The Walt Disney Company, as it turns out, is not immune to the shift to e-commerce that’s been accelerated by the pandemic. In an announcement today, the Mouse House said it would be closing one-fifth or more of its brick-and-mortar Disney Store locations in 2021.
“While consumer behavior has shifted toward online shopping, the global pandemic has changed what consumers expect from a retailer,” said Stephanie Young, president of consumer products, games and publishing.
There are currently around 300 Disney Store retail locations in the United States. This move will shutter around 60 of those now. Then Disney will evaluate if more closures need to happen, including the potential closure of its European stores.
In a shift to focus more on e-commerce, the company plans to increase the diversity of products available including more adult apparel collections, trends like streetwear, premium home products and collectibles.
Sounds like they are bringing back The Disney Gallery to me. In my opinion that would not be a bad thing. Most of our favorite Disney merchandise came from that concept.
Today, you can find Disney products in brick-and-mortar locations from Target to speciality trend stores like Hot Topic and Box Lunch. There are now 50 miniature Disney Stores inside Target locations, up from 25 in 2019.
In a sense, the writing was on the way as soon as Disney decided upon a strategy that made Disney products as ubiquitous as cheese in the dairy aisle in the local big box store.

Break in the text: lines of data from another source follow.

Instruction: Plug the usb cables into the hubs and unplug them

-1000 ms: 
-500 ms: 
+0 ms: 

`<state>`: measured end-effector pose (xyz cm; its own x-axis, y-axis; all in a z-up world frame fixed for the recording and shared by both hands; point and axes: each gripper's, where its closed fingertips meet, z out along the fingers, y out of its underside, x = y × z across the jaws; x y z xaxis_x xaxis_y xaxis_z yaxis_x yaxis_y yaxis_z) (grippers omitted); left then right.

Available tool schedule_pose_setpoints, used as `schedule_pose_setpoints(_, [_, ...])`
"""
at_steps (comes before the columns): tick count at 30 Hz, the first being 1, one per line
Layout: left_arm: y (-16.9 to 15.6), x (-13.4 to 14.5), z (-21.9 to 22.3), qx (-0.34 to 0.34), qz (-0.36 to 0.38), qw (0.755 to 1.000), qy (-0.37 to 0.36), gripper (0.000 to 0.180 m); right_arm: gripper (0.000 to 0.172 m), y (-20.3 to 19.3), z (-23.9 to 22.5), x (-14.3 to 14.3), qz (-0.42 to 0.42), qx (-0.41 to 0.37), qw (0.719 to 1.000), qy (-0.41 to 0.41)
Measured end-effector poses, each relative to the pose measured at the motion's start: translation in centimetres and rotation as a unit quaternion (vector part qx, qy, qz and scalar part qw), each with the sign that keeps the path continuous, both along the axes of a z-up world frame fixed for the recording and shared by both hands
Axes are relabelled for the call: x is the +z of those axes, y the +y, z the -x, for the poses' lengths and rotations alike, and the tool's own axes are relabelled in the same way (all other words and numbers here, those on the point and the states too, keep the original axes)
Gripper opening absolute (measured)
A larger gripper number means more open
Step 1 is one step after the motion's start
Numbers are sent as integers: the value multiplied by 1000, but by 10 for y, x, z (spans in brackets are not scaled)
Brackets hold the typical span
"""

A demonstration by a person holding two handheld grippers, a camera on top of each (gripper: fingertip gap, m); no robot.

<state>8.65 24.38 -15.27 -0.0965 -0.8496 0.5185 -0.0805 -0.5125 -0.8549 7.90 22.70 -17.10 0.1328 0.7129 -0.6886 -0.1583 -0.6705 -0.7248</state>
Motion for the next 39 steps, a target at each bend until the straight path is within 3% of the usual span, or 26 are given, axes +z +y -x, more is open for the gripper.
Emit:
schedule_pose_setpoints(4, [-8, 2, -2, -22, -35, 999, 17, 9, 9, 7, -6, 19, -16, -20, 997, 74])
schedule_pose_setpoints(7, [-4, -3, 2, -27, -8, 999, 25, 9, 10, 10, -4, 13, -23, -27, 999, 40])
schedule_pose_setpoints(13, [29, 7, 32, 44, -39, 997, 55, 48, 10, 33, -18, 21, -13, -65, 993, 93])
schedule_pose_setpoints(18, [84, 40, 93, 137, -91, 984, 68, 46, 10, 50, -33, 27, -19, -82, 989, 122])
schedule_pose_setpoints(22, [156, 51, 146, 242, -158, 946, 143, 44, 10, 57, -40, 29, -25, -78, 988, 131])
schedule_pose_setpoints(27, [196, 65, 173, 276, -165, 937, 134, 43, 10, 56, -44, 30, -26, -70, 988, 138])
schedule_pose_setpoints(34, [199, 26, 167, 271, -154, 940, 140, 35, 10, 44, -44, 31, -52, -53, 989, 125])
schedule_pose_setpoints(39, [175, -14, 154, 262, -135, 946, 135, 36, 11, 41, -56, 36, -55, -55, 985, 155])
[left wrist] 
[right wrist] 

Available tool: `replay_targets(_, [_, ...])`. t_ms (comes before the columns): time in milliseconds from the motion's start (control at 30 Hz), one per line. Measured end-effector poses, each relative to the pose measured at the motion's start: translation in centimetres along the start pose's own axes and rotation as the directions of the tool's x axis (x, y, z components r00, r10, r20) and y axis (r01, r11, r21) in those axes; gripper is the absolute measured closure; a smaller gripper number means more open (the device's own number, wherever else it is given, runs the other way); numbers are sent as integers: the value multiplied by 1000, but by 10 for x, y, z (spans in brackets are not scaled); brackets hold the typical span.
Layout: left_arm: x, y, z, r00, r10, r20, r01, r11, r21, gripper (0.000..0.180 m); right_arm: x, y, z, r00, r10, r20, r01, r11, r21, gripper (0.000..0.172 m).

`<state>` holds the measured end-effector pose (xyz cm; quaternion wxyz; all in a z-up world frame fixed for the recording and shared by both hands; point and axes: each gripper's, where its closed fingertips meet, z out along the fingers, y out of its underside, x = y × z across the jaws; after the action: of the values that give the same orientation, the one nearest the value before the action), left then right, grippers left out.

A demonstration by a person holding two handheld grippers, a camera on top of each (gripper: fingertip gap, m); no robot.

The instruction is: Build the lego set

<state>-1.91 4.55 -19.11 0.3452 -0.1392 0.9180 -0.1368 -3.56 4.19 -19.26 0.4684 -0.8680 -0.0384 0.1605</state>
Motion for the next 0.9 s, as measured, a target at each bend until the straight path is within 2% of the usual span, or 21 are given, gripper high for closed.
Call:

The Disney Store helped save The Walt Disney Company
The Disney Stores played a big role in the renaissance of The Walt Disney Company during the late 80s and early 90s.
The first store opened in the Glendale Galleria in 1987 and as the chain grew, it became the place for Disney fans who didn’t live near a theme park to pick up merchandise from the latest hit Disney movie.
By the time The Lion King premiered in 1994, there were more than 300 stores where fans could buy merchandise from the breakout hit.
Not all was sunshine and roses for the Disney Stores. Someone in the company had the less than bright idea to sell them to The Children’s Place in 2004. Quality and service dropped and by 2008 The Children’s Place had declared bankruptcy and Disney bought back the chain.
The Disney Store brand has been reinvented a couple more times since 2009, the most recent featuring a very generic white look where the merchandise is the star and the fun Disney characters are all but absent.
Current Disney CEO Bob Chapek moved from Home Entertainment to President of Disney Consumer Products in 2011. Later that division was moved under what was the Parks and Resorts division, where it lives today.
The company now looks at its big franchises and incorporates how they play across the parks, resorts, stores, and media into one overall strategy.
It’s no surprise that Disney is pulling back on its physical retail arm right now. With the pandemic hastening the arrival of more familiarity with shopping online by the general public, some retraction was expected.
If anything, I think we will see a bit more specialization as Disney licenses more and more products to third parties to stay atop of trends.
We’re curious to know if you’re more likely to visit ShopDisney.com or visit a brick-and-mortar Disney Store location to buy your Disney merchandise?